Exercise aim: Exact reproduction required: the lines below from the line with "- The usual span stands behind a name" to the line with "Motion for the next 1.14", both ends included, and no others.
====== Dataset excerpts
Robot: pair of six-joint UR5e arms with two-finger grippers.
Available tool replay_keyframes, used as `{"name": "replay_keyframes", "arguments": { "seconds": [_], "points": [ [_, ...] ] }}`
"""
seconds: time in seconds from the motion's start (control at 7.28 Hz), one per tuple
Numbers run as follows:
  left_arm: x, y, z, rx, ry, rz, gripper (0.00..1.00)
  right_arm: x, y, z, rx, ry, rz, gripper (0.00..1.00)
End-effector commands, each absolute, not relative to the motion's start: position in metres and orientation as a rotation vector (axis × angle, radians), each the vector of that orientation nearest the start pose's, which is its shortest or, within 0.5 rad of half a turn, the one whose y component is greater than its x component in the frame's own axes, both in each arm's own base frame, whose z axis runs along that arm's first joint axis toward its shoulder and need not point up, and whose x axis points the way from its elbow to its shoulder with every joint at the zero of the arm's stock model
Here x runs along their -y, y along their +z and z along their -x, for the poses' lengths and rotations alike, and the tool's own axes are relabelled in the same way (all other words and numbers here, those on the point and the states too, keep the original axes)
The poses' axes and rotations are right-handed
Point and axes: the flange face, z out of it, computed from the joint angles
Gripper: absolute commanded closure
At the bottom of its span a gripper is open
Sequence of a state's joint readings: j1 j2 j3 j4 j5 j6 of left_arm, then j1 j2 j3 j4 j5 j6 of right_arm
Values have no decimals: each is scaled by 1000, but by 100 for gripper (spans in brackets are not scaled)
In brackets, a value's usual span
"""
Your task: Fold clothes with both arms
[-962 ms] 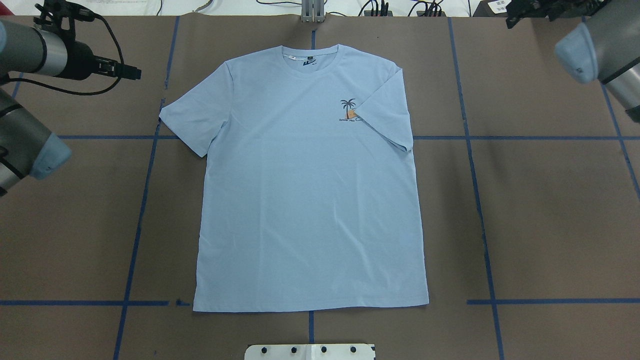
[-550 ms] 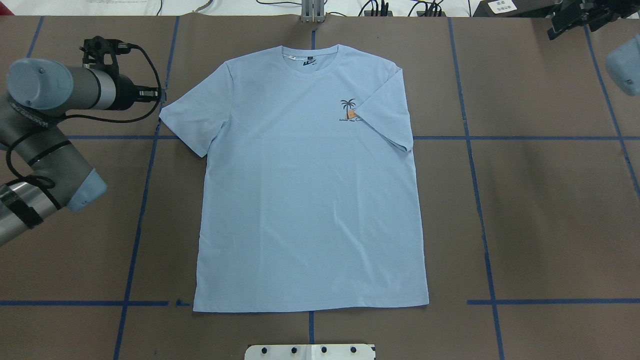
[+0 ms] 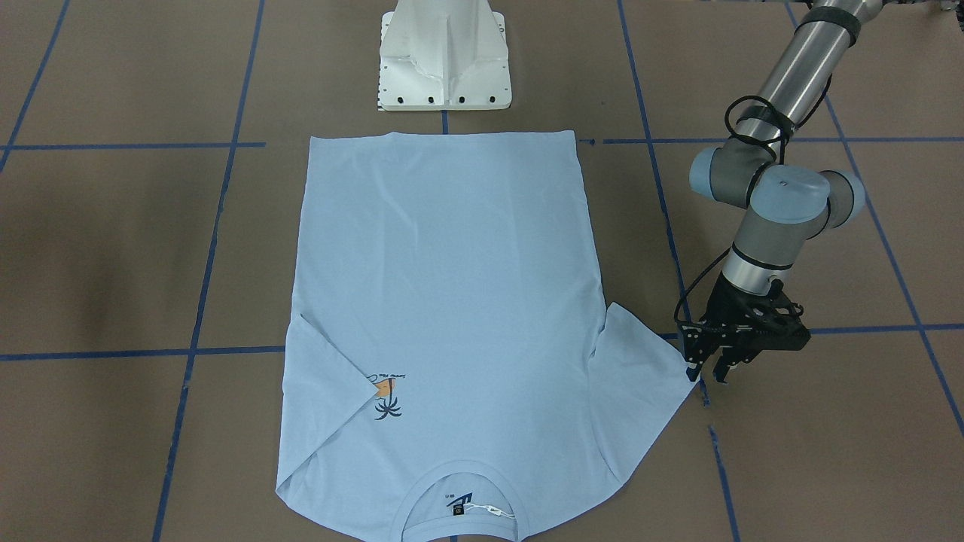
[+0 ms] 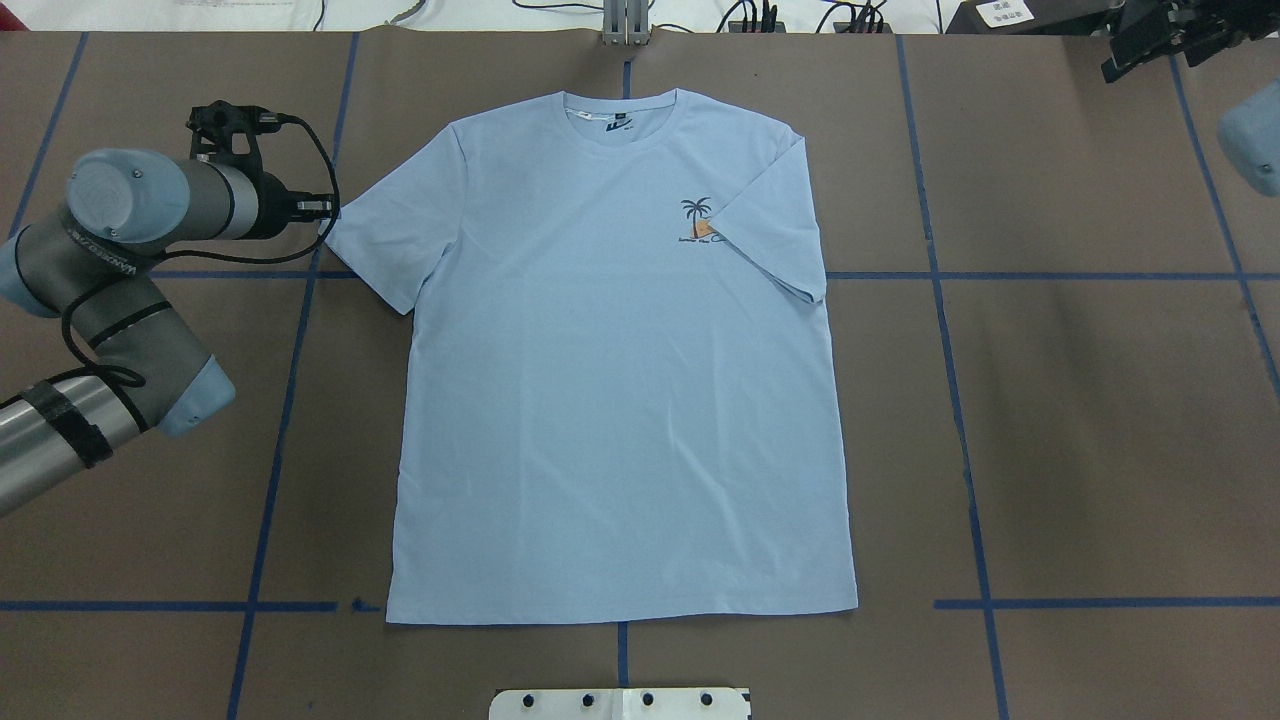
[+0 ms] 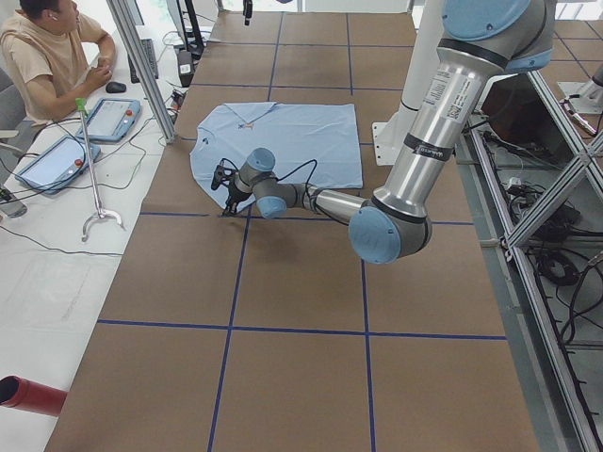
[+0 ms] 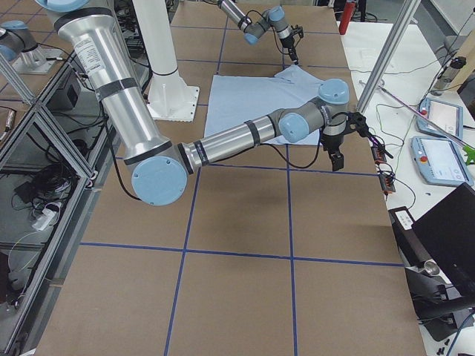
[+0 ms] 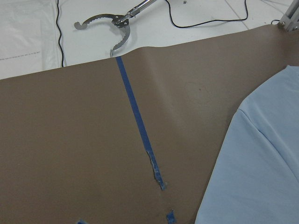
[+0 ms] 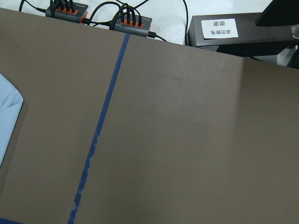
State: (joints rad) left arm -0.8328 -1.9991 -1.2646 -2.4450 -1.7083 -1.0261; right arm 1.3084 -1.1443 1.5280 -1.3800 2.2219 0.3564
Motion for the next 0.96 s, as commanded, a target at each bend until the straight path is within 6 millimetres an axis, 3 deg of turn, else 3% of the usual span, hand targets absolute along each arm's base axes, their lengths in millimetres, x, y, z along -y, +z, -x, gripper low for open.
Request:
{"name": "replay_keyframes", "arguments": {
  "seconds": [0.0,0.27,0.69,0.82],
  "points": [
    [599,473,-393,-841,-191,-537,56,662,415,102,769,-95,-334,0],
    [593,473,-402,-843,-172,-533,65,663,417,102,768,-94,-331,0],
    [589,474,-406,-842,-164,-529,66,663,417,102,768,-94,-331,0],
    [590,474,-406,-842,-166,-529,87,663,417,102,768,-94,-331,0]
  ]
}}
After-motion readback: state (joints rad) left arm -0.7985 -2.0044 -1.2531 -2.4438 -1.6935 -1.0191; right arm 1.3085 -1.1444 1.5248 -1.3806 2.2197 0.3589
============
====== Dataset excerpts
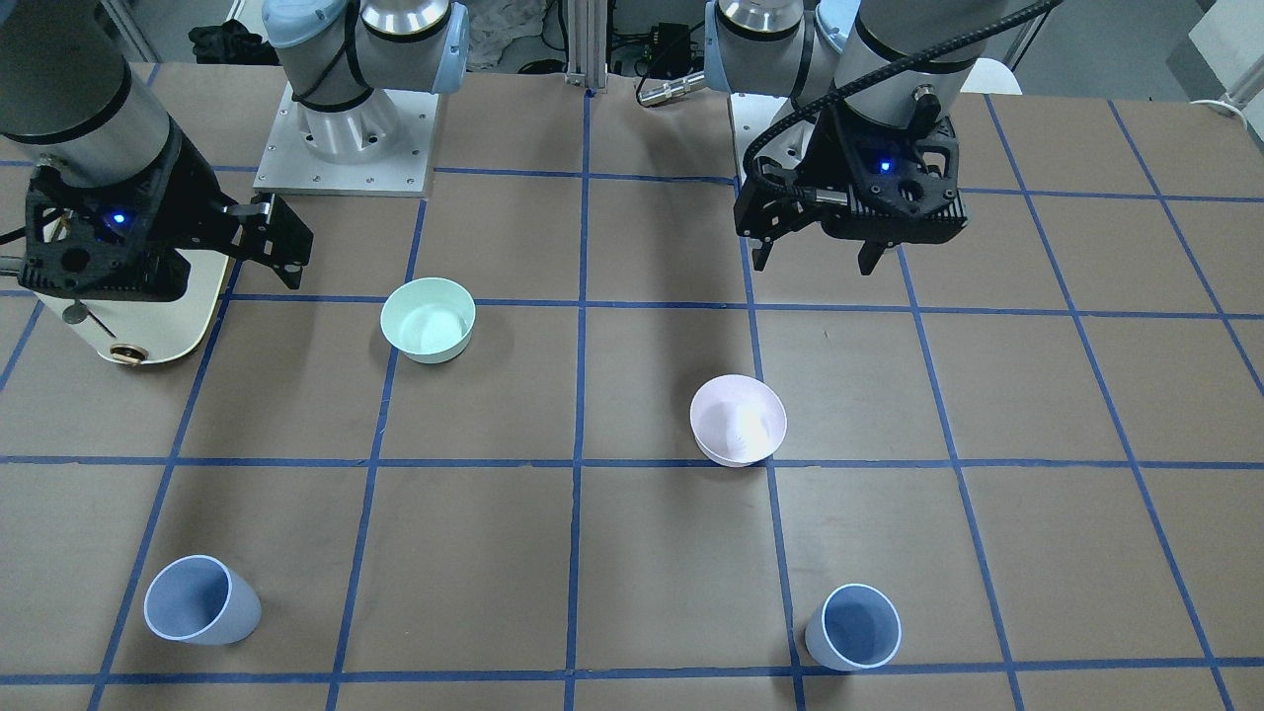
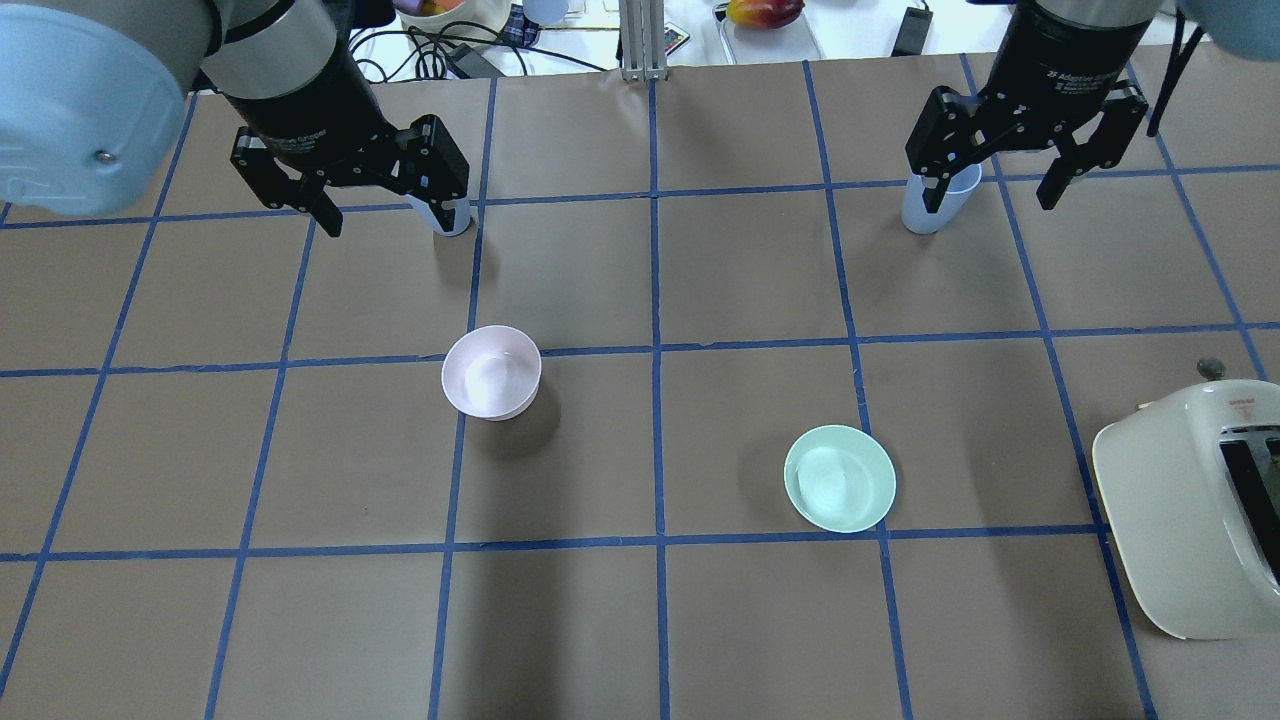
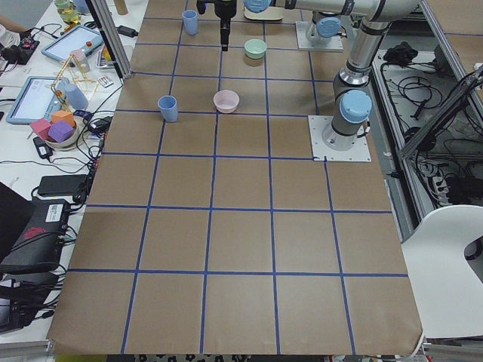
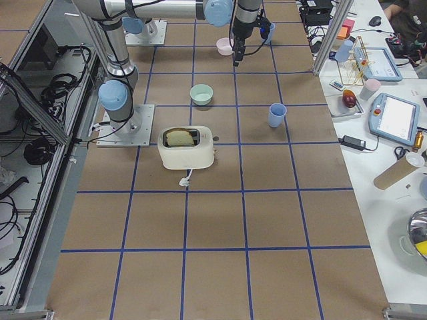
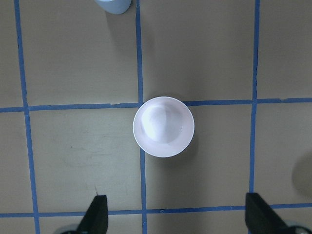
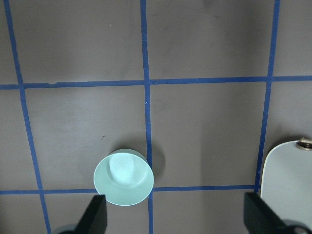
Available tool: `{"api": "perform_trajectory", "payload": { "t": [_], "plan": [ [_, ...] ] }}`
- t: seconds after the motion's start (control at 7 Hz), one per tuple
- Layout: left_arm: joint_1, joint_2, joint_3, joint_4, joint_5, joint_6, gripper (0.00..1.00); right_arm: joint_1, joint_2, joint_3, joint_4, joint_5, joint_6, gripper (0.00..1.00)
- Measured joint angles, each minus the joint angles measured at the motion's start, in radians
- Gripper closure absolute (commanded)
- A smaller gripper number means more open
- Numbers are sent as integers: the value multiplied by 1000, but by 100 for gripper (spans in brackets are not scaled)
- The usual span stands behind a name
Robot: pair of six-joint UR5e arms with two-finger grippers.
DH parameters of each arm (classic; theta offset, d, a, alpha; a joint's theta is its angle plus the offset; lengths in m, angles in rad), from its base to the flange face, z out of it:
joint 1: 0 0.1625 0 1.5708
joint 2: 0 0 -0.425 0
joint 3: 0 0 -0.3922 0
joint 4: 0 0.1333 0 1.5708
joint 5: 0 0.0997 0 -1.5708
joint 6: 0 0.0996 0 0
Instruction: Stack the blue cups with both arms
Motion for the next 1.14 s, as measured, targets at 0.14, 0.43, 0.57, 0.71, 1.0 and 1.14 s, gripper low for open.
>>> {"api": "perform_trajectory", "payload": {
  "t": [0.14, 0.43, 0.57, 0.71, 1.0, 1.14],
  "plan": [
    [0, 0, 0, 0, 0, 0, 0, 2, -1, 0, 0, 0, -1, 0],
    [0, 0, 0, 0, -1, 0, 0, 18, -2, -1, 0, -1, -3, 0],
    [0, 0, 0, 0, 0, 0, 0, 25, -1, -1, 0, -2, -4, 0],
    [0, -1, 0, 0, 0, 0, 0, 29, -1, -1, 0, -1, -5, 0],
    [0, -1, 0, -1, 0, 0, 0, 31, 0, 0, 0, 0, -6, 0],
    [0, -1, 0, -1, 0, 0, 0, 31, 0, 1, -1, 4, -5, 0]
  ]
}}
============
Solution:
- The usual span stands behind a name
Robot: pair of six-joint UR5e arms with two-finger grippers.
DH parameters of each arm (classic; theta offset, d, a, alpha; a joint's theta is its angle plus the offset; lengths in m, angles in rad), from its base to the flange face, z out of it:
joint 1: 0 0.1625 0 1.5708
joint 2: 0 0 -0.425 0
joint 3: 0 0 -0.3922 0
joint 4: 0 0.1333 0 1.5708
joint 5: 0 0.0997 0 -1.5708
joint 6: 0 0.0996 0 0
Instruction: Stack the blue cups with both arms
Motion for the next 1.14 s, as measured, targets at 0.14, 0.43, 0.57, 0.71, 1.0 and 1.14 s, gripper low for open.

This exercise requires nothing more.